When you add mullein to prepare the soil, be sure to incorporate it into the soil so as not to provoke the development of harmful microorganisms.

Also, do not forget that you need to water the liquid mullein very carefully so as not to get it on the plant. Fertilizer drops may cause burns.

To prevent the fertilizer from losing its effectiveness, it must be stored in a tightly closed barrel or bucket with a lid. It is also best to use the product as soon as possible after preparing the working solution.

Rotted manure is stored for about 4 months, and ready-made manure is stored for 6-12 months.

IMPORTANT! The more manure, the better it is stored.

What fertilizers is mullein compatible with and what is it not?

Mullein can act as a basis for complex fertilizer. It is well compatible with mineral preparations, but not with all of them. The table below provides information about the compatibility of mullein.

Compatibility table of cow manure and mineral fertilizers

CompatibleIncompatible
UreaAmmonium nitrate
Superphosphate, phosphorus and bone mealDiammofoska
Potassium saltCalcium nitrate

Common mistakes

Now let's talk about the mistakes that summer residents make when using mullein.

  1. Use of low-quality raw materials. Cow manure can be infested with pathogenic fungi and pest larvae. If you are not sure of the quality of the drug, then it is better to abandon it in favor of mineral fertilizers.
  2. Too much fertilizer. Excess mullein harms plants, so do not violate the dosage.
  3. Use of fresh manure. This is a serious mistake that can lead to the death of cultivated plants.

Storage

Preserving mullein is quite simple; you need to follow some principles.

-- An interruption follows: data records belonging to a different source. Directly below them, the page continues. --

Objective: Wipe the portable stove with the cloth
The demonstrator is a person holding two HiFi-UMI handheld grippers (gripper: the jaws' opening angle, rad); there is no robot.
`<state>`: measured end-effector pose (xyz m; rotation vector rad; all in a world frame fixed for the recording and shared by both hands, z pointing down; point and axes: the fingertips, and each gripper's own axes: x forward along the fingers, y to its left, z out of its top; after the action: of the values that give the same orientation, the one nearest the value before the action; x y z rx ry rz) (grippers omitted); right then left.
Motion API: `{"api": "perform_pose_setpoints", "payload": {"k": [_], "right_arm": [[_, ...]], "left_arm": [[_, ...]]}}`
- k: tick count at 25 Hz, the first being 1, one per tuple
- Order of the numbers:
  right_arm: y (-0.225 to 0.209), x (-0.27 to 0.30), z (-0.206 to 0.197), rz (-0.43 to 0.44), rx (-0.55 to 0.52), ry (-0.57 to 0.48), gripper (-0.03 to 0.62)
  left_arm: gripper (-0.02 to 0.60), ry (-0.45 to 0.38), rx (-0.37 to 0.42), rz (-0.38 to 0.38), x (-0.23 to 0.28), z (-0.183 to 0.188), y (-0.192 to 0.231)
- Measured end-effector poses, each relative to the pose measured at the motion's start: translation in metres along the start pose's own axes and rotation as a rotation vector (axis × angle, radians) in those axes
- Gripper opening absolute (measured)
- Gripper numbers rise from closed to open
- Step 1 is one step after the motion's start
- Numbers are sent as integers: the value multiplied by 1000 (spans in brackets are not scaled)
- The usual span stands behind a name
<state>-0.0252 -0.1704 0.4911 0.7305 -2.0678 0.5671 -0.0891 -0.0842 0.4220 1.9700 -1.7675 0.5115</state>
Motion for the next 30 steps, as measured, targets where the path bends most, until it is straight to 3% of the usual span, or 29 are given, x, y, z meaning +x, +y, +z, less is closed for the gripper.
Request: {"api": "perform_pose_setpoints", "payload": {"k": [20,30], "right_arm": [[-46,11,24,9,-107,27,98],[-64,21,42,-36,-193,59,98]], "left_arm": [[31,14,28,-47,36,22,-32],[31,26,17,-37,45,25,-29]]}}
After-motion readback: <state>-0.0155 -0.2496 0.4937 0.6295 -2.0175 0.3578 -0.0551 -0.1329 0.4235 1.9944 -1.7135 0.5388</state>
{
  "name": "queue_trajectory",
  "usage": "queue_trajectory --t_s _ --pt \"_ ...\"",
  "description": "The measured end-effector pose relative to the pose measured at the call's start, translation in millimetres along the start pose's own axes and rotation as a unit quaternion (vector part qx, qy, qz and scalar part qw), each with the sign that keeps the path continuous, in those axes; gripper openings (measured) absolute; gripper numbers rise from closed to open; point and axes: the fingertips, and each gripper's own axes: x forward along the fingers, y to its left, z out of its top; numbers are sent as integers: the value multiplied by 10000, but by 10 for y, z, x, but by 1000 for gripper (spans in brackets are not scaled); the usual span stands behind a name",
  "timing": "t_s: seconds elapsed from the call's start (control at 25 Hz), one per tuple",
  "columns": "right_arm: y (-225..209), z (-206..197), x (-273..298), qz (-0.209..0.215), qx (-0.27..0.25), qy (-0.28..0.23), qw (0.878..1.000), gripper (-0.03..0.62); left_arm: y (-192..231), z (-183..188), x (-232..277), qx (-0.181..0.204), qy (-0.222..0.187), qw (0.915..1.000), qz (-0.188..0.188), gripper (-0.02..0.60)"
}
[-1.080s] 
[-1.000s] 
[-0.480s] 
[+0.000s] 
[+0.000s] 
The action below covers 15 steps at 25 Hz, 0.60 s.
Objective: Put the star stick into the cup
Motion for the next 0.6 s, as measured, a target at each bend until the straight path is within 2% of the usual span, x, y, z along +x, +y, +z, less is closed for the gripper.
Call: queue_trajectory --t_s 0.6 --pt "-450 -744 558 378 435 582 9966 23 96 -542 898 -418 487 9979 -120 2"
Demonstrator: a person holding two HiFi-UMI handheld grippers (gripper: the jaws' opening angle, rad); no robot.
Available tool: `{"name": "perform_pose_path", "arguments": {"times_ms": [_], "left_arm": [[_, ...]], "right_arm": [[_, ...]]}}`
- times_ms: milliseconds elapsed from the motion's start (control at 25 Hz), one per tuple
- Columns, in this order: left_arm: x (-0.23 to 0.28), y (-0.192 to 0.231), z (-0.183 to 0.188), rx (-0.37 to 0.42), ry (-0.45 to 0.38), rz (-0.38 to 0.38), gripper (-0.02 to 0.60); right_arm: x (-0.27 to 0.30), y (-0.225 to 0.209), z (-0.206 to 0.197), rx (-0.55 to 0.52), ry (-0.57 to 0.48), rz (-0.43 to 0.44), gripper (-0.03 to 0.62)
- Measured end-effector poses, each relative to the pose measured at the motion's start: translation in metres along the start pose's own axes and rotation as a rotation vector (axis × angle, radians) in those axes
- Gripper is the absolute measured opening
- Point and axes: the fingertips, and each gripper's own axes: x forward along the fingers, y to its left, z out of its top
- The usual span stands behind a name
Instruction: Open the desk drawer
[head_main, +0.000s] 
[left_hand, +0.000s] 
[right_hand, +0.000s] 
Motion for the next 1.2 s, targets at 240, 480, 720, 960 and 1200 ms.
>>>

It is better to store it in a large pile in a cool place - this way pathogenic microbes will develop less in it.

The pile needs to be covered on top with leaves, peat or regular soil. The layer should be at least 30-50 cm, this will prevent the manure from overheating during the summer heat.

Manure should be laid in layers of 40-50 cm, the layers are also sprinkled with phosphate rock.

If slurry is used, it is stored in closed containers in dark, cold rooms.

When purchasing ready-made factory material, you should not be guided by the cheapness of the finished product. It’s better to take a more expensive and high-quality one - this will ultimately result in a better harvest.